The neuronal cell-specific proteome

The function of the brain, defined as the central nervous system, is to receive, process and execute the coordinated higher functions of perception, motion and cognition that signify human life. Retina is an extension of the CNS responsible specifically for vision. The cellular components of the underlying and highly complex network of transmitted signals include neurons and supportive glial cells.

2445 elevated genes
179 enriched genes
617 group enriched genes
Main function: Signalling

Transcriptome analysis shows that 67% (n=13603) of all human proteins (n=20162) are detected in neuronal cells and 2445 of these genes show an elevated expression in any neuronal cells compared to other cell type groups. In-depth analysis of the elevated genes in neuronal cells using scRNA-seq and antibody-based protein profiling allowed us to visualize the expression patterns of these proteins in the following types of neuronal cells: Brain exitatory neurons, Brain inhibitory neurons, Retinal amacrine cells, Retinal horizontal cells, Retinal ganglion cells, Retinal bipolar cells, Rod photoreceptor cells, Cone photoreceptor cells and other Brain neurons.
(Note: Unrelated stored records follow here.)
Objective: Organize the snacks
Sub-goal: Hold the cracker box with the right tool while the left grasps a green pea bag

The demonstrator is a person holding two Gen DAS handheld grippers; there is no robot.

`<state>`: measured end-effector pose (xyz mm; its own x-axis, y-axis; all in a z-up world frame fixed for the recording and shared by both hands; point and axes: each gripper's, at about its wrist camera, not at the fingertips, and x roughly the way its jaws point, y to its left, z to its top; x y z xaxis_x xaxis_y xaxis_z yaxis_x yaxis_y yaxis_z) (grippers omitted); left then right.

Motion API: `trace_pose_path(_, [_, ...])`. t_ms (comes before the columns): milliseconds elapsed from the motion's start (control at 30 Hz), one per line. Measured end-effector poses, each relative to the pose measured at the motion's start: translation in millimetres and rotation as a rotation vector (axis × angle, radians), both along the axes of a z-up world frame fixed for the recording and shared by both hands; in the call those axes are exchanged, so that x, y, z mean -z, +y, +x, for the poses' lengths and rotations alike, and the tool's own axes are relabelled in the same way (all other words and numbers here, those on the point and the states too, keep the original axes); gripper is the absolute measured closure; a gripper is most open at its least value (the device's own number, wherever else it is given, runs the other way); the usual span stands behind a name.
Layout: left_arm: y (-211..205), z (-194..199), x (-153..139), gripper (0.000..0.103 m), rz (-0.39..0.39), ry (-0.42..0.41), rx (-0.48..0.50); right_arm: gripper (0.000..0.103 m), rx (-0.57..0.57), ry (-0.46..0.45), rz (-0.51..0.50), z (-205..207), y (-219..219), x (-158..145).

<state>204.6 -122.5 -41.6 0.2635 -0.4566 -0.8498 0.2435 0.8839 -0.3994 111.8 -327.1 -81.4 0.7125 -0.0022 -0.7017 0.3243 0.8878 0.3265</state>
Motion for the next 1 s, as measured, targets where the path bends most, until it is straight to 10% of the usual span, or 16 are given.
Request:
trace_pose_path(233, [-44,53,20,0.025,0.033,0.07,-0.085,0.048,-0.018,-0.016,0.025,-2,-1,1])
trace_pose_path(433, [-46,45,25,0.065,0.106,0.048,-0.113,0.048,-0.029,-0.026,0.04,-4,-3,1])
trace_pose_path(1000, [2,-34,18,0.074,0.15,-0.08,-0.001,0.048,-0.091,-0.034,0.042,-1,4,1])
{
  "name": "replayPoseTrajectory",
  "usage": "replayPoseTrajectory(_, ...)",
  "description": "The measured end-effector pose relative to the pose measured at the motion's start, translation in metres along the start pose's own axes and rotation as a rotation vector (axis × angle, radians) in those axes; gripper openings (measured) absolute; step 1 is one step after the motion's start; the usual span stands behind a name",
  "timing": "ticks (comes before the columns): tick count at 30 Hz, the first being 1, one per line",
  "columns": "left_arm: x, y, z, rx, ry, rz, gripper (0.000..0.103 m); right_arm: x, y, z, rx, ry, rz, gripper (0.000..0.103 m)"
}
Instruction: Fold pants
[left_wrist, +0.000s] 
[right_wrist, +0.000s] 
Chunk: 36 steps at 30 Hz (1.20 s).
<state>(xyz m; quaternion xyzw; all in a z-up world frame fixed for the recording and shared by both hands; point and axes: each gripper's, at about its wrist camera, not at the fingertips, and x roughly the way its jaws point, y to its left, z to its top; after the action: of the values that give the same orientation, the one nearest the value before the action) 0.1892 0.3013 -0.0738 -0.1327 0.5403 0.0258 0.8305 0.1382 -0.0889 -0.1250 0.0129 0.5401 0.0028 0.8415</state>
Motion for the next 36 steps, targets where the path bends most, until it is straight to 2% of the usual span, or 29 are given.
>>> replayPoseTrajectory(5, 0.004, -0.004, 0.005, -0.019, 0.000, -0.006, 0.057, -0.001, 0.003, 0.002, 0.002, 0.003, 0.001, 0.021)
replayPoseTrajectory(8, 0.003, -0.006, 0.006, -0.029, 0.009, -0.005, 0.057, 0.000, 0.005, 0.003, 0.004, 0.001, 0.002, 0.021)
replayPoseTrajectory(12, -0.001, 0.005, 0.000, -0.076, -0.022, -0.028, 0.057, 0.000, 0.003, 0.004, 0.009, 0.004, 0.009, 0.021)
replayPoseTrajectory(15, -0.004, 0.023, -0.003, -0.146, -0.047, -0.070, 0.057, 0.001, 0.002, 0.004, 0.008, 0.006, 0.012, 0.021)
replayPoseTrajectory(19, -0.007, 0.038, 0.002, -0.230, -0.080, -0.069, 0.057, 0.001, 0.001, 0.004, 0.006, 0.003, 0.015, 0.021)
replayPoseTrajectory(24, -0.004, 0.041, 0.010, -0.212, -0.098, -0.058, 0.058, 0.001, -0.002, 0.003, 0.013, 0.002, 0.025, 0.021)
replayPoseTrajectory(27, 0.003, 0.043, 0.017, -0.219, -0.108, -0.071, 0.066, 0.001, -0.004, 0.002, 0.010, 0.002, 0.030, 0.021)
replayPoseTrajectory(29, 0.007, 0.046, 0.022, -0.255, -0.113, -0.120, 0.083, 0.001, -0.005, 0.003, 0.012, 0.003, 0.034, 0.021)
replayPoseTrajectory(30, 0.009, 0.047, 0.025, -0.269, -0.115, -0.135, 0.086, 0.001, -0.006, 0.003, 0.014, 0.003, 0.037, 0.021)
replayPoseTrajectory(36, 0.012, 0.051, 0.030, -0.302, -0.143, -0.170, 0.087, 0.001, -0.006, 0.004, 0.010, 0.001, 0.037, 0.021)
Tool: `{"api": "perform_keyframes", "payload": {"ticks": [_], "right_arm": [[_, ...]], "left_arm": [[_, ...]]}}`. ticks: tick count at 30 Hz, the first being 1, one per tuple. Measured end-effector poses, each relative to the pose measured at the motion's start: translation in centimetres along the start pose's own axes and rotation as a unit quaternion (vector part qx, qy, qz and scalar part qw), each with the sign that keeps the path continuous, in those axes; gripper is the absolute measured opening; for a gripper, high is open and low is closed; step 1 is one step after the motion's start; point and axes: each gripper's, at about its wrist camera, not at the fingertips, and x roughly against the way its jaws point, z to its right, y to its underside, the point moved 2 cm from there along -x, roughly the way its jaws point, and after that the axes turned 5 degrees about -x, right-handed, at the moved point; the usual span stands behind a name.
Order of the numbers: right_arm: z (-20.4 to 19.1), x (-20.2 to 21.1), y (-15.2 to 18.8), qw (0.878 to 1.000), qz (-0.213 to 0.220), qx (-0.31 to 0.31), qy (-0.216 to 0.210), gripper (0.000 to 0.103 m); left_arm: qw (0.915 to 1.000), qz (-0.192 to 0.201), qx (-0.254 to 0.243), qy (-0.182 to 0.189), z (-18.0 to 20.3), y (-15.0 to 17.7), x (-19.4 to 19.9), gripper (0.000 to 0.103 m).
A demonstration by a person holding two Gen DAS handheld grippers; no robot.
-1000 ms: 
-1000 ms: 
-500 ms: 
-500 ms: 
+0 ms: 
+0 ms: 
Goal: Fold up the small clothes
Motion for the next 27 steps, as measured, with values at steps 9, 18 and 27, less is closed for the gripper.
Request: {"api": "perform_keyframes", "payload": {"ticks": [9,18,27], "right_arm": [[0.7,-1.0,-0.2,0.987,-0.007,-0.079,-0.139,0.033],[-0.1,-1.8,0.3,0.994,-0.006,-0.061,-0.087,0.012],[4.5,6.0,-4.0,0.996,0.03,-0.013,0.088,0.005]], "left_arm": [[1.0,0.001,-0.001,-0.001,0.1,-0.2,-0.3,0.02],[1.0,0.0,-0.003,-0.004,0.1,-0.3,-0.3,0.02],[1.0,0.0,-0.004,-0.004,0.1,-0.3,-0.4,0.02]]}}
In addition, we utilized proteomic data from a mass spectrometry (MS)-based, cell type–resolved atlas of the human body, generated via Deep Visual Proteomics (DVP), a spatial proteomics platform that combines imaging-guided cell selection with high-resolution protein analysis. The analysis includes neuronal cells. Out of a total of 14361 detected proteins in all cell types, 8361 were detected in neuronal cells, and 2114 were classified as elevated in neuronal cells. Further details on cell type specific proteome profiles, as well as examples of enriched proteins in neuronal cells, are provided below.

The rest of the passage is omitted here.